Exercise goal
Look through the records below and collect all lines that hold the string "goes".

Extracted material

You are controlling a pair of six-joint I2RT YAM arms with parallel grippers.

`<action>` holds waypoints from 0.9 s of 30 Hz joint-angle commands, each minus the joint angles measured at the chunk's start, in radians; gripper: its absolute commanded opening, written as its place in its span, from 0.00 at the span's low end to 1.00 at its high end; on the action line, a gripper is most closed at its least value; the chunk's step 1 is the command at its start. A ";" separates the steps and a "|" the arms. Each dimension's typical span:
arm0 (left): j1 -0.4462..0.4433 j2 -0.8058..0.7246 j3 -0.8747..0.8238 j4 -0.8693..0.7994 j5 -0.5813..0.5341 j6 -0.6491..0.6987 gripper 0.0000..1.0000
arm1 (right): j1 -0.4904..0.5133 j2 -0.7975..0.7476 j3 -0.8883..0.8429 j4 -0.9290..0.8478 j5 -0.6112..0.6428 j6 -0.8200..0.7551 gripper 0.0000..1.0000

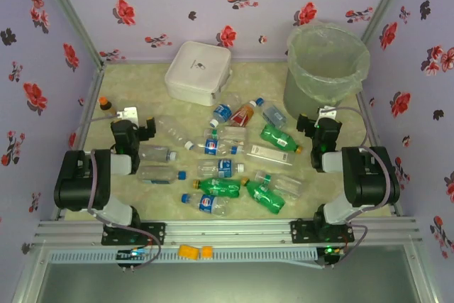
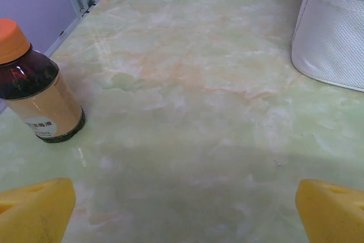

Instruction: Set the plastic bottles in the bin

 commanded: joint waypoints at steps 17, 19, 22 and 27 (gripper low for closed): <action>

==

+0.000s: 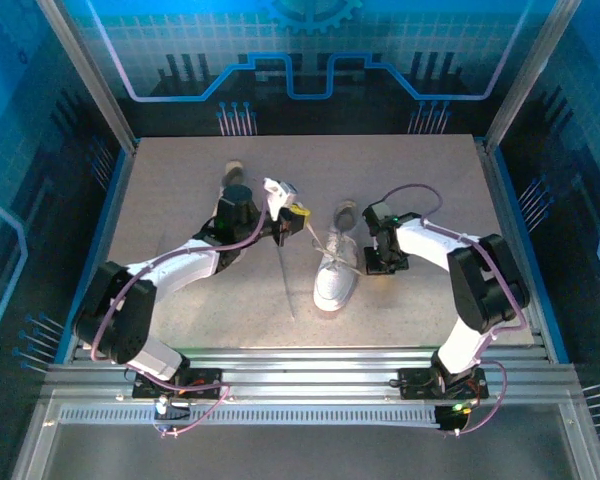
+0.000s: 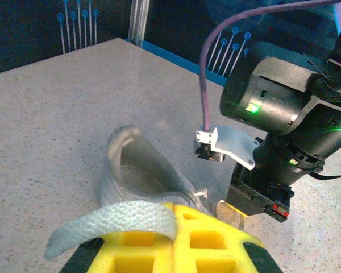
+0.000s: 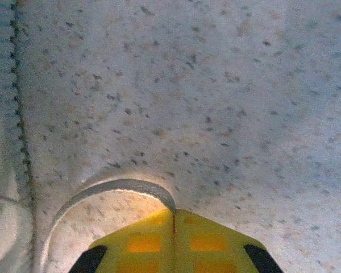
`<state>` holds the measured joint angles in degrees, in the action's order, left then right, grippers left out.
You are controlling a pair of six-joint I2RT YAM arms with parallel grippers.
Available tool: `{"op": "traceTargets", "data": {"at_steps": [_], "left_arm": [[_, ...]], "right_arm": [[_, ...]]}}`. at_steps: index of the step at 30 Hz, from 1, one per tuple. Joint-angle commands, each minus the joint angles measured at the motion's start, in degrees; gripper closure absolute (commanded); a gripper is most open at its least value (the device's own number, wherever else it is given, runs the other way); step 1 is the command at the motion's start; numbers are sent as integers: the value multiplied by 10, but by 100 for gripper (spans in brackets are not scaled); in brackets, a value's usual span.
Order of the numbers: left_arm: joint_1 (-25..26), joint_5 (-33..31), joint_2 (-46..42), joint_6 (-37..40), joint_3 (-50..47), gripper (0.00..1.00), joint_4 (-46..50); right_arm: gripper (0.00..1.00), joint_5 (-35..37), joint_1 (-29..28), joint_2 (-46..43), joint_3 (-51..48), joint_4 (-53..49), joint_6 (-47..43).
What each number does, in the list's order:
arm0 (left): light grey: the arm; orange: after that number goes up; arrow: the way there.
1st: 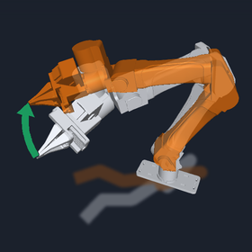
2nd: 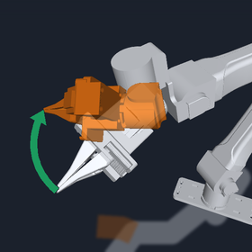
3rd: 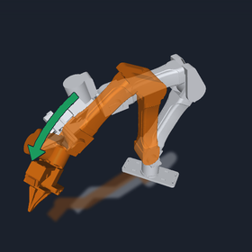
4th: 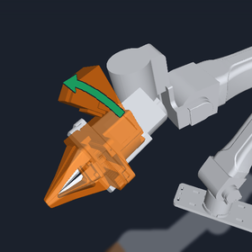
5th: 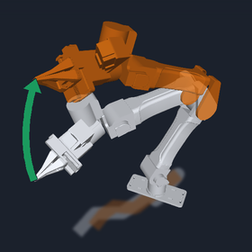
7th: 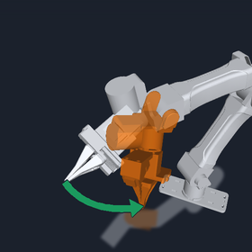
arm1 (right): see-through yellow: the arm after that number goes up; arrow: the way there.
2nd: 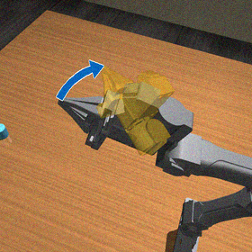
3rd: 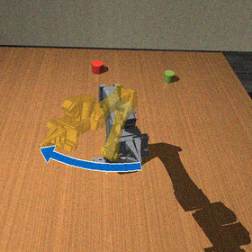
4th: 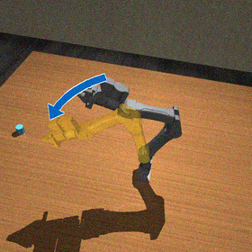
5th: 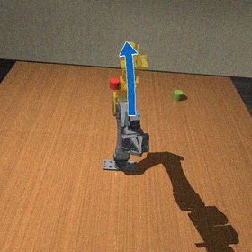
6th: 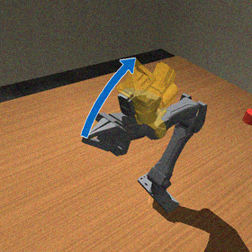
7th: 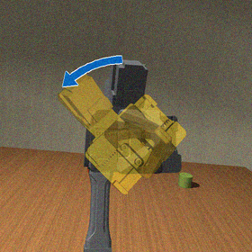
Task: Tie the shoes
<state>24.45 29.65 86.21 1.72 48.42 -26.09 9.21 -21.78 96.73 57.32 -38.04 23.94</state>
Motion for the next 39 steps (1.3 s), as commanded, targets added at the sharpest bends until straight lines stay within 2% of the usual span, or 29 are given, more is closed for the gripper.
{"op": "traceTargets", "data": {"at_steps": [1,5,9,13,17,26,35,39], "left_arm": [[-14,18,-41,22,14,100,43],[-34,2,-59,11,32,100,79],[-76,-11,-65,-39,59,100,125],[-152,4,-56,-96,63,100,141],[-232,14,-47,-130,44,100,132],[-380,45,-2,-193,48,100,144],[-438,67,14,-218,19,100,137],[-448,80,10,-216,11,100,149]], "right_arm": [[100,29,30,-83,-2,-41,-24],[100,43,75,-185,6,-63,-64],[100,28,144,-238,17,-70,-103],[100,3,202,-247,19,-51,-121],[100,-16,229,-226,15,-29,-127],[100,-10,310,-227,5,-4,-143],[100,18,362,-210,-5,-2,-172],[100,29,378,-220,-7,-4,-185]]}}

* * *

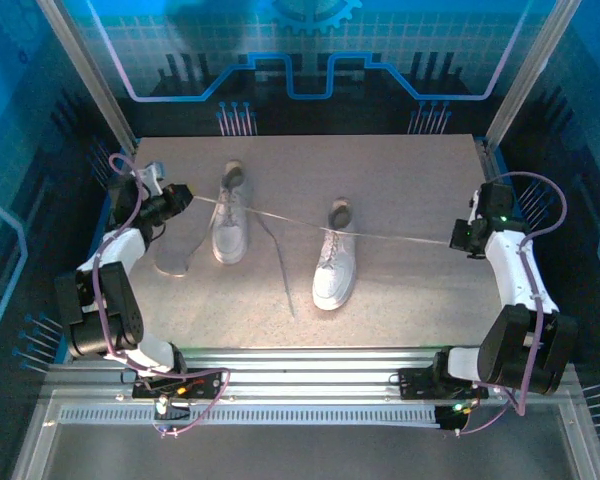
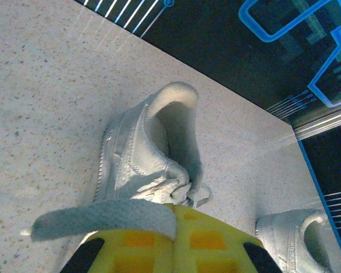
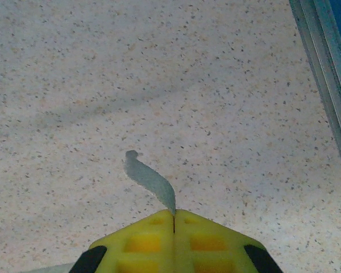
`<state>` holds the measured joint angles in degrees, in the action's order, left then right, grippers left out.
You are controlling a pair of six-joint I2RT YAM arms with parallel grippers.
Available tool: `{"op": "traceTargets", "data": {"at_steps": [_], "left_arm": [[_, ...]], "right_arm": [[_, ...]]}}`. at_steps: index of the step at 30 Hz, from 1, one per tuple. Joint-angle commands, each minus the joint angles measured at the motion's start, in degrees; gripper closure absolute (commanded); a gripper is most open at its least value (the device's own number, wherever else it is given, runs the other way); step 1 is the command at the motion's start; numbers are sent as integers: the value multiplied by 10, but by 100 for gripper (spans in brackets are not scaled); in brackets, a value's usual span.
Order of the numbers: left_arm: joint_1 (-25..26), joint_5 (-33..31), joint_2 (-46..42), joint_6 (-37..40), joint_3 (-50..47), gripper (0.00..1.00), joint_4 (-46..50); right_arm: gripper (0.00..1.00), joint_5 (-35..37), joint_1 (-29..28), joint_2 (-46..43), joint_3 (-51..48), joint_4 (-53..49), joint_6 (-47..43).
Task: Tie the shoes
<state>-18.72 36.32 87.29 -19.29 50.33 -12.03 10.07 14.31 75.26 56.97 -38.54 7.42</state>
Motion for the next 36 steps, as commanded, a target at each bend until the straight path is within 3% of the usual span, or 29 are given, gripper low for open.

Result for this task
arm0 (left): light grey: the arm; orange: after that number goes up; arrow: the way there.
arm1 (right): see-through yellow: the arm after that number goes up; arrow: the way there.

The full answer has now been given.